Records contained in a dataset

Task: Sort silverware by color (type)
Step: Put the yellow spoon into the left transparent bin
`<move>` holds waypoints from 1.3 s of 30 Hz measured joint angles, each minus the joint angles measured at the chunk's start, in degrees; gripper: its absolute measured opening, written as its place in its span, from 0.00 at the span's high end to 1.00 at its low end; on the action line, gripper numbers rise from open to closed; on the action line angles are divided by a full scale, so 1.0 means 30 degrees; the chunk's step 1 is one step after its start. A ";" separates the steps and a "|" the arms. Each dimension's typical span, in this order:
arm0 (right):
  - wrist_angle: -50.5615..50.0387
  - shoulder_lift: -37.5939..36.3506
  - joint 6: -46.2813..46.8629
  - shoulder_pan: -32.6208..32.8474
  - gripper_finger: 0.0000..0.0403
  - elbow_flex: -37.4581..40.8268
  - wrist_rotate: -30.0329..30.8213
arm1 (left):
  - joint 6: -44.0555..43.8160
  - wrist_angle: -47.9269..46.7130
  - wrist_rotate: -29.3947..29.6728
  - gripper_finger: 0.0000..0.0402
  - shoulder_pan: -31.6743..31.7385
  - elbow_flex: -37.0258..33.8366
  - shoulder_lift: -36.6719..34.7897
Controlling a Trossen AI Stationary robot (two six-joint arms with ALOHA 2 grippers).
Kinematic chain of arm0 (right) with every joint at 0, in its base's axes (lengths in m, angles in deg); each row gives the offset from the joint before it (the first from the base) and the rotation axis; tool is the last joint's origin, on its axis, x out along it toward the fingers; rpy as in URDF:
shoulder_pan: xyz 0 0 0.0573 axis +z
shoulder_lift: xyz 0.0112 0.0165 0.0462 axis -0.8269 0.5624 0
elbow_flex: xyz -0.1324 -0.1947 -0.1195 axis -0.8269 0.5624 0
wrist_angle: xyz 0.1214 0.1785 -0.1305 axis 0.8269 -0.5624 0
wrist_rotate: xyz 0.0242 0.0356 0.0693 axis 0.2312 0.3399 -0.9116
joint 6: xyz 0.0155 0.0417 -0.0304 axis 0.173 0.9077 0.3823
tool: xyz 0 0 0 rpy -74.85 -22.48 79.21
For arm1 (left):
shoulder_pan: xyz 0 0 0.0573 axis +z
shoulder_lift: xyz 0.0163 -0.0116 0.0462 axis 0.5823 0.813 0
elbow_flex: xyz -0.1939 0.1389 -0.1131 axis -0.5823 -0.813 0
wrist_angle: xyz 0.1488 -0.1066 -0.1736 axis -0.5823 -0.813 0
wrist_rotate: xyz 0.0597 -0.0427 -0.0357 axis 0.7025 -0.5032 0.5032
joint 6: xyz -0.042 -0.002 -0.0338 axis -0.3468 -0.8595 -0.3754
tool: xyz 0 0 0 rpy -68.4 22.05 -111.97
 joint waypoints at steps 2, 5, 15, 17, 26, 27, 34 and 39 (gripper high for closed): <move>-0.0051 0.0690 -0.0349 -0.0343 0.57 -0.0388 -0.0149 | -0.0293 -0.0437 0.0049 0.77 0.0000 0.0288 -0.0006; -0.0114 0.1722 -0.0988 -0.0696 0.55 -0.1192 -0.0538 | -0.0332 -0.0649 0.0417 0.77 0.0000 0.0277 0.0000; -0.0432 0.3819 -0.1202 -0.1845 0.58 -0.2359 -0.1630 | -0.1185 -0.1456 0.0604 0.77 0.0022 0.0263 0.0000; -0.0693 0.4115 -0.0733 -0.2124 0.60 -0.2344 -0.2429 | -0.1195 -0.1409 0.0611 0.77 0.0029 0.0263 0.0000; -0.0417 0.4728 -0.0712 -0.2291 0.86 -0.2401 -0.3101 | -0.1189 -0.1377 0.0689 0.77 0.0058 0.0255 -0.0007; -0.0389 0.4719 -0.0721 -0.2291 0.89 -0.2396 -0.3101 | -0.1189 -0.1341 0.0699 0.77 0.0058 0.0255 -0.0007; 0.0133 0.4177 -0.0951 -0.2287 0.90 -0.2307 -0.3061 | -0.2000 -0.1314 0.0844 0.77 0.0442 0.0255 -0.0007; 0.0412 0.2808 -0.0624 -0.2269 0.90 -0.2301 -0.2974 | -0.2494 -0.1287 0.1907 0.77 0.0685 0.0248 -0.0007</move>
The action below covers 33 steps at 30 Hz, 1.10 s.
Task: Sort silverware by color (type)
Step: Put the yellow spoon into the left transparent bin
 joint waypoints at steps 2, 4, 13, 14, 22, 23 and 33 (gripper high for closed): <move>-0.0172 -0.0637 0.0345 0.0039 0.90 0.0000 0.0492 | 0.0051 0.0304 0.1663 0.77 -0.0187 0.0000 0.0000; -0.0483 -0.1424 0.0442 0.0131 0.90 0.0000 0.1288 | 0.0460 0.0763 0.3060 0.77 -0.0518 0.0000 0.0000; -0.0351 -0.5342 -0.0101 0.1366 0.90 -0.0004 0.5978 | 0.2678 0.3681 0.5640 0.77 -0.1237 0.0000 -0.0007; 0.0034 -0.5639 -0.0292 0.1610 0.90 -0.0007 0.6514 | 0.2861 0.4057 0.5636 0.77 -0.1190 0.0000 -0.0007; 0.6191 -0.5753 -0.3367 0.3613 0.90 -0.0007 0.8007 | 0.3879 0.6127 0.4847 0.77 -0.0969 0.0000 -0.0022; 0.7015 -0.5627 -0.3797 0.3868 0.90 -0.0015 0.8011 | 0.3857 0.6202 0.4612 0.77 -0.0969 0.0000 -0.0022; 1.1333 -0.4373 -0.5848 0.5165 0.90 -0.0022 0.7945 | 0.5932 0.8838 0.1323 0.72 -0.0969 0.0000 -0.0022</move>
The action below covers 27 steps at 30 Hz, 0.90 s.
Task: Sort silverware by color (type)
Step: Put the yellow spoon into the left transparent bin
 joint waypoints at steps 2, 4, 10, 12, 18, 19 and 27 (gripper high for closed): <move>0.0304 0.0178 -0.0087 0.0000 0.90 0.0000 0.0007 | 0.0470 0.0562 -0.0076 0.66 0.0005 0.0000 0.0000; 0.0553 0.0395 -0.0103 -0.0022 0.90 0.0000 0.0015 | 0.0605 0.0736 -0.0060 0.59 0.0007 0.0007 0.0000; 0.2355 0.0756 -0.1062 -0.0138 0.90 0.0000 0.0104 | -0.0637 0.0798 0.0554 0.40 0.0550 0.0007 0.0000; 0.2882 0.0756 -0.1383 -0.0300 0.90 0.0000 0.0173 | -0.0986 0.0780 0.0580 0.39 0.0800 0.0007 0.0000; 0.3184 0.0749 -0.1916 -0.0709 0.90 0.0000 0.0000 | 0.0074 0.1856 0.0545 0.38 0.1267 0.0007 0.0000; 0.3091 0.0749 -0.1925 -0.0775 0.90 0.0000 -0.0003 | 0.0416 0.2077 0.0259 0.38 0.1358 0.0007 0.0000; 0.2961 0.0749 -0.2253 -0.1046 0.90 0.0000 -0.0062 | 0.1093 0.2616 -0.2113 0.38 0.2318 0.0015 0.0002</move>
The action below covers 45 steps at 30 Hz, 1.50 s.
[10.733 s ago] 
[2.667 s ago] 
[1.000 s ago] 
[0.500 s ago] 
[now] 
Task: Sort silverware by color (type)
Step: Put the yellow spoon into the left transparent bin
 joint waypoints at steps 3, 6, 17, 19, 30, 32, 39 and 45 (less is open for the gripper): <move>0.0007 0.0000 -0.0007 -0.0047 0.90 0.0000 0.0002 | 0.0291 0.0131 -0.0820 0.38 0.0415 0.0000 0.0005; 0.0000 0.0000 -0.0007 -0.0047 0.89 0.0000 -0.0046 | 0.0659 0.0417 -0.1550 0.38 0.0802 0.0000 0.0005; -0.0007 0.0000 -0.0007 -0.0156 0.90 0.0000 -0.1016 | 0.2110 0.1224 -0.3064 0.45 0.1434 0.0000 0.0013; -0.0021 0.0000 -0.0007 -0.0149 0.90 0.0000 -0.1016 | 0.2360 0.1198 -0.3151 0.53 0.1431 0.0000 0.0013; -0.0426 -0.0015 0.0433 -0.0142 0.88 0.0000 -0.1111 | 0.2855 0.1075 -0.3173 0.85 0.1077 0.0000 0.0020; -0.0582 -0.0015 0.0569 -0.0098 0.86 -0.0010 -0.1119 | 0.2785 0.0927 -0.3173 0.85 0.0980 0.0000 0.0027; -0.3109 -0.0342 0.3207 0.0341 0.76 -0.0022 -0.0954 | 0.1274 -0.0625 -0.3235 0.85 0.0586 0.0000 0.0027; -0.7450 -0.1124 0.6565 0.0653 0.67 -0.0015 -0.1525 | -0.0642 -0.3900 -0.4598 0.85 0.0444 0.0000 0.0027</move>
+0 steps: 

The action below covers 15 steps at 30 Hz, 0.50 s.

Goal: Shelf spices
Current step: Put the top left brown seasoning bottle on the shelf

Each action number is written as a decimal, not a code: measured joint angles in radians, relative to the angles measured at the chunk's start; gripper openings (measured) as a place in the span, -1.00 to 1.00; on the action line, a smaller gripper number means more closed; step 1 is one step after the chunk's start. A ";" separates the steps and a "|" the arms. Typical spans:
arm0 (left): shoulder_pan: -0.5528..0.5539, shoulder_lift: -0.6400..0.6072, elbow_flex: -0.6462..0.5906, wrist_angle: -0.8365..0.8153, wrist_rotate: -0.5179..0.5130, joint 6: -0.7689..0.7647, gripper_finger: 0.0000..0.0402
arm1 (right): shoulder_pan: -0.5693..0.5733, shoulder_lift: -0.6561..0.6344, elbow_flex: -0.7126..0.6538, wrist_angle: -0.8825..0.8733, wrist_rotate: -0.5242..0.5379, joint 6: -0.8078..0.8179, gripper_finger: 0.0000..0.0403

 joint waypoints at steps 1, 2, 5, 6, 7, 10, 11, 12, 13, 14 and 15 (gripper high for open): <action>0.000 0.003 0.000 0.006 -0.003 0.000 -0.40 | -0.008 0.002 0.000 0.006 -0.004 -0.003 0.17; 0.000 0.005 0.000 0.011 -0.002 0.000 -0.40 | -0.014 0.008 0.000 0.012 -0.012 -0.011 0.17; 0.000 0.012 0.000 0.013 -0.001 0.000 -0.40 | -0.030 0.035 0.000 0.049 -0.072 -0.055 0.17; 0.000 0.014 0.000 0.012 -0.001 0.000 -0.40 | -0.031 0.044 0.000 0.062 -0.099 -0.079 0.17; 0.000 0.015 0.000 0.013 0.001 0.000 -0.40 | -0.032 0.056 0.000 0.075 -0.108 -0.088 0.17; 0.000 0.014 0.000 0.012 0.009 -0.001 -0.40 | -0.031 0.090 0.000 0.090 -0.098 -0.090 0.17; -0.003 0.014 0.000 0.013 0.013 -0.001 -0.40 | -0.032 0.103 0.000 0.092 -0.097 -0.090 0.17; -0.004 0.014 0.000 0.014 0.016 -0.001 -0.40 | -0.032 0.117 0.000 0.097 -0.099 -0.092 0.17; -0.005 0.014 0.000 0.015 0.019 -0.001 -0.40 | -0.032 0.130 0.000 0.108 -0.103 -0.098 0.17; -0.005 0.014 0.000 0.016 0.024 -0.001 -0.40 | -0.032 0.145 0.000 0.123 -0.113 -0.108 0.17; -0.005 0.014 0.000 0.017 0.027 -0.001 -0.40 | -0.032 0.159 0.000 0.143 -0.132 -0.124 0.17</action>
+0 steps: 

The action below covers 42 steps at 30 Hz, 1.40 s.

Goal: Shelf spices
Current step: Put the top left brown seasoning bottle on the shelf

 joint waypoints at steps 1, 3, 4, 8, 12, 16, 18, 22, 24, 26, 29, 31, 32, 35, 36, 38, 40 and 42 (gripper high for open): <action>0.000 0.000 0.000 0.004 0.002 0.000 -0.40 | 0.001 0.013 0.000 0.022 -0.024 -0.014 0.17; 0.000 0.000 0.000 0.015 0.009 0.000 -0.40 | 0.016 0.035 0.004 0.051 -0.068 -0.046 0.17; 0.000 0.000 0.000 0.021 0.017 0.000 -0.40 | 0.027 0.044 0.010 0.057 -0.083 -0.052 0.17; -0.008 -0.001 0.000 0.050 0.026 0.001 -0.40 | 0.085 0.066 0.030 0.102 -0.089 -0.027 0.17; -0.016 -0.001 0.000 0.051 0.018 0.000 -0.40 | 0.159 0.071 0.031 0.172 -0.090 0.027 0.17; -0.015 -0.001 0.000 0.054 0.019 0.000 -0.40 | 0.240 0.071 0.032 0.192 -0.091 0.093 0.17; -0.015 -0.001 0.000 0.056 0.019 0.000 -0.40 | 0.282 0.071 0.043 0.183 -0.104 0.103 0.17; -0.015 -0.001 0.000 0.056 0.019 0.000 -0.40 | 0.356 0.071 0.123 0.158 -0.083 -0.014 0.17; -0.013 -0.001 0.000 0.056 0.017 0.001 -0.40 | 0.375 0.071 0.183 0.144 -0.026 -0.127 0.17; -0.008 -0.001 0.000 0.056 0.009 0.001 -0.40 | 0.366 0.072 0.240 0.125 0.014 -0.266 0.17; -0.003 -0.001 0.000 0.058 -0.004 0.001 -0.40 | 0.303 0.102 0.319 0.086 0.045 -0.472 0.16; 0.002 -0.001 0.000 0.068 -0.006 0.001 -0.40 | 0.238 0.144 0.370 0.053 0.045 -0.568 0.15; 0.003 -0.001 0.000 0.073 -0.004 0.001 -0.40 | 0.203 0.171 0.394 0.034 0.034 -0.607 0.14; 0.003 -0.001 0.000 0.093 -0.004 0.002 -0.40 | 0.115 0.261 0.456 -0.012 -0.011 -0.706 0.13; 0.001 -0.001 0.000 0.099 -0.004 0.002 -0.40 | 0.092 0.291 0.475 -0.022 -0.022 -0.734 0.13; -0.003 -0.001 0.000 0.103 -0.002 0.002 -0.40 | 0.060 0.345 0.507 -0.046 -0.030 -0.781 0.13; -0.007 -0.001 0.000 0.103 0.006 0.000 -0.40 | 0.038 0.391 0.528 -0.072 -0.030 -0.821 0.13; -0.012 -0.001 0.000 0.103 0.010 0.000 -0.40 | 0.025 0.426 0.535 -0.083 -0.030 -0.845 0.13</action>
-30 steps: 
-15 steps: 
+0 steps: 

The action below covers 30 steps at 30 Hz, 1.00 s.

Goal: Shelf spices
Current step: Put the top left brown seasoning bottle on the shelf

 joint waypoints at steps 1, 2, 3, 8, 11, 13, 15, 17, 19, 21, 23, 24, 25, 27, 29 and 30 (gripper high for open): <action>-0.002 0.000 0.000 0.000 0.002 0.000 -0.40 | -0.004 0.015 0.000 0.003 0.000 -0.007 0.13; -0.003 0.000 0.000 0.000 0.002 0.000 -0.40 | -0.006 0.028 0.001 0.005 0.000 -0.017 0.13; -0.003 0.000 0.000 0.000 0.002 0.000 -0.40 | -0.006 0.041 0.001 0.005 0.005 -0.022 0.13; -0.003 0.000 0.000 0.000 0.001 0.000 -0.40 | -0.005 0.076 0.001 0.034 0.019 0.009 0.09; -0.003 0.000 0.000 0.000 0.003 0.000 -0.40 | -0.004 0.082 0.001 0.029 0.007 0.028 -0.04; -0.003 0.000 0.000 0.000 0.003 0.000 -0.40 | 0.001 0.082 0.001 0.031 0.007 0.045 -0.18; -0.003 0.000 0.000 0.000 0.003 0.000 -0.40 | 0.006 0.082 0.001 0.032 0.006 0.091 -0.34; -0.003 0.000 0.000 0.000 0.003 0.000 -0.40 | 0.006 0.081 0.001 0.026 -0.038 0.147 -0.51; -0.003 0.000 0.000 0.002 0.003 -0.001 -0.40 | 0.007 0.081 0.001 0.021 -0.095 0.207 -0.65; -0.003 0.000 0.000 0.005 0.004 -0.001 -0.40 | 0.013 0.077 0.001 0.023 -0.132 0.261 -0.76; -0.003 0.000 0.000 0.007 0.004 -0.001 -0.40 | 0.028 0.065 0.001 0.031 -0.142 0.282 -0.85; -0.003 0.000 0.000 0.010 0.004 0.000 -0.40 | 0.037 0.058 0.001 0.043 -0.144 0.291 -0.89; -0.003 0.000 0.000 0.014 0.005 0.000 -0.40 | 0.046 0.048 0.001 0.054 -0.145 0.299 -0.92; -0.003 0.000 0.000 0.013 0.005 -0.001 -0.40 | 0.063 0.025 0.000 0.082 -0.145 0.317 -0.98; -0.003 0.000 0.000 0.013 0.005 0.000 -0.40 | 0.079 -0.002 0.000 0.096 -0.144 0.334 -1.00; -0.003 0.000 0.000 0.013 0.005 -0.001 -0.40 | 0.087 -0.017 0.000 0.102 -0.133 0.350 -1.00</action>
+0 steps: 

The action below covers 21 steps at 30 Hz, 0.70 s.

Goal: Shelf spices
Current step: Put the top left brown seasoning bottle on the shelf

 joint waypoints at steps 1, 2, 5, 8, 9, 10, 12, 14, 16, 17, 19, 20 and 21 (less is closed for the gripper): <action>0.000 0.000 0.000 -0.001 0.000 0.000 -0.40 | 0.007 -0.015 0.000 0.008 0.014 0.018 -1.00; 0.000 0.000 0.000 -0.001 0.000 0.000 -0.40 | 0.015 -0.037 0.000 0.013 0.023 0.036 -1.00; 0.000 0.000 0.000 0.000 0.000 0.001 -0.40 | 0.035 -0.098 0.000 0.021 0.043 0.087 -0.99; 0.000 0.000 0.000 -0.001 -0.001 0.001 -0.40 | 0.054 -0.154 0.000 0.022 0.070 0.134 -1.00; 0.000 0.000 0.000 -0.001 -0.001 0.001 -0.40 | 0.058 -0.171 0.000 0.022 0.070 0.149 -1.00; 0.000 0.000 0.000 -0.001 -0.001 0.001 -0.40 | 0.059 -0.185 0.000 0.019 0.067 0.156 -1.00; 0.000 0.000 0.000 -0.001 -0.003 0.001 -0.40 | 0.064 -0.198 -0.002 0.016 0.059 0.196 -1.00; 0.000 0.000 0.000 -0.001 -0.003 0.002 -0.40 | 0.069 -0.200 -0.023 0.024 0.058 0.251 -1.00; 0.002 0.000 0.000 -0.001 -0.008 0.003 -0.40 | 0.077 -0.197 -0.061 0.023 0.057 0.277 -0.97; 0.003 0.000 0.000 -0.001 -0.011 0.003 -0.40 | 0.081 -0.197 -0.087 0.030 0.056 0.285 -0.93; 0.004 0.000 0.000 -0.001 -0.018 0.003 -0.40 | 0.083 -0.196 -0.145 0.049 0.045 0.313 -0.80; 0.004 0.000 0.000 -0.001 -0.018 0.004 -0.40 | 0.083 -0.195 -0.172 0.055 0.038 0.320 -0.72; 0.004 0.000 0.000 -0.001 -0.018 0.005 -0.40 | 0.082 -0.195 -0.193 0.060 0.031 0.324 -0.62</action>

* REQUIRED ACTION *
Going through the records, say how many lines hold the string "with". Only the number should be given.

* THE ANSWER *
2